Every Man's Fantasy: A Friends to Lovers Romance by Lauren Wood

Every Man's Fantasy: A Friends to Lovers Romance by Lauren Wood

Author:Lauren Wood [Wood, Lauren]
Language: eng
Format: epub
Published: 2020-12-12T16:00:00+00:00


12

Dennis

I seriously felt better than I had in a long time. Kimberly had stayed the night, and I stayed up for hours watching her sleep. It was just as perfect as I knew it would be. I had known for a time that we were meant to be more than friends and after last night, I felt even more firm on that fact.

I should have listened to my instincts before, even though I knew it was going to be complicated. Maybe it was supposed to be complicated. Why was I trying to make things easy? It already was easy and half the time, I was bored. That had to be more than a coincidence.

I was pretty full of myself at the moment and I stretched long, before I allowed myself to look over and see Kimberly. At first, I had been worried that she had taken off when I had first woken up. That was literally the first thing that popped into my head and even though I could feel her body next to mine, I worried about what would happen if she wasn't there. How horrible that would be, I thought to myself. I didn't even want to think about it. It would be the worst thing imaginable.

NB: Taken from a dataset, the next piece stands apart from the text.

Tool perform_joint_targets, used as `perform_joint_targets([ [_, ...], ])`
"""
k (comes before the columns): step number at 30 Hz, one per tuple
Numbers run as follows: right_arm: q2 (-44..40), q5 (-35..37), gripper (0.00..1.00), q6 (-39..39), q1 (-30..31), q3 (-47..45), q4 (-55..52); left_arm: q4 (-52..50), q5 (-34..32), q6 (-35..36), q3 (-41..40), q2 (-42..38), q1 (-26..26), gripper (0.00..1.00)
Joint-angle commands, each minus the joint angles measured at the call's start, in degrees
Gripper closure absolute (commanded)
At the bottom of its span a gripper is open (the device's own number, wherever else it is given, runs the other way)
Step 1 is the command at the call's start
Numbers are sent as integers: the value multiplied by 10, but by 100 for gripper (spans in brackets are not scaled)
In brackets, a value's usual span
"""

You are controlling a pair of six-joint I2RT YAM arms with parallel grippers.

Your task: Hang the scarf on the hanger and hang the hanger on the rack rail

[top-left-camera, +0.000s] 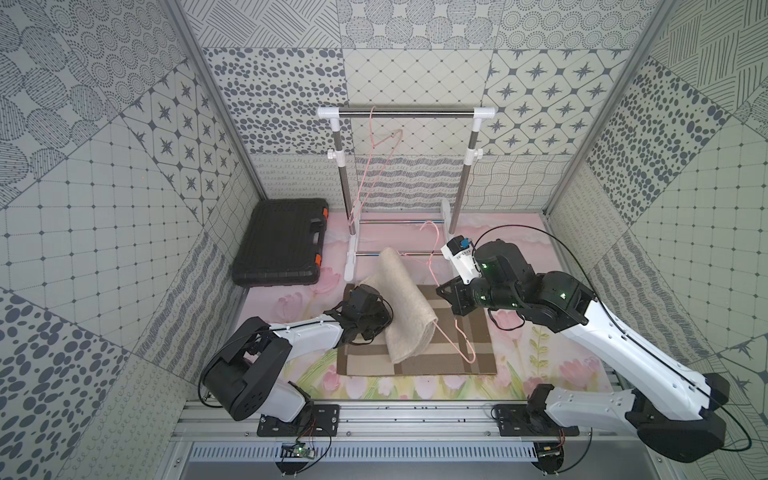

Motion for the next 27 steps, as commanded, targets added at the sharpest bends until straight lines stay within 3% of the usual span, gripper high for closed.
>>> perform_joint_targets([
  [1, 6, 82, 100, -48, 30, 26, 69, 35, -21, -6, 38, 19, -20, 100],
  [6, -16, 161, 100, -83, 72, -36, 175, 33, -20, 2, 75, 9, -26, 100],
  [11, -23, 221, 100, -124, 102, -31, 215, 34, -11, 0, 89, 2, -29, 100],
  [21, 16, 214, 100, -111, 95, 82, 116, -83, -41, 45, 145, -78, -30, 29],
  [27, 32, 182, 100, -86, 46, 143, 58, -173, -69, 82, 182, -148, -21, 26],
])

When I finally did stop playing my games with myself and looked over at Kimberly, she was still sleeping and like always, she looks so peaceful and serene. One part of me wanted to wake her up and make love to her again, just because I needed to remind myself that I could.

The other part of me wanted her to sleep, because I didn't want her to realize she had something to do and leave. I had been stuck in the house for well over a week and even though a part of it came from the fact that I didn't know what to do after such a thing happened, there were other conflicting emotions. Lots of conflicting emotions. I finally just went with watching her sleep. It was relaxing and it almost felt naughty because she wasn't aware of what I was doing. She had no idea how much I admired her.

The phone started to ring not long after that, and I cursed out loud. Kimberly's eyes popped open and the moment was over. I didn’t want it to be. It was quite clear that she was a bit surprised to be waking up beside me. I don't know why. That's where she had gone to bed.

“I need to get this.”

I answered and it was Tommy. I kind of felt bad for what I thought about him before, even though he seemed like a complete jerk when it came to women. As a guy friend, he had really showed a different side. He kept asking if I was okay and wanted to know how I was doing. I didn't even know he cared that much, but now I could see that he did. All the bad thoughts I had for him now made me feel guilty.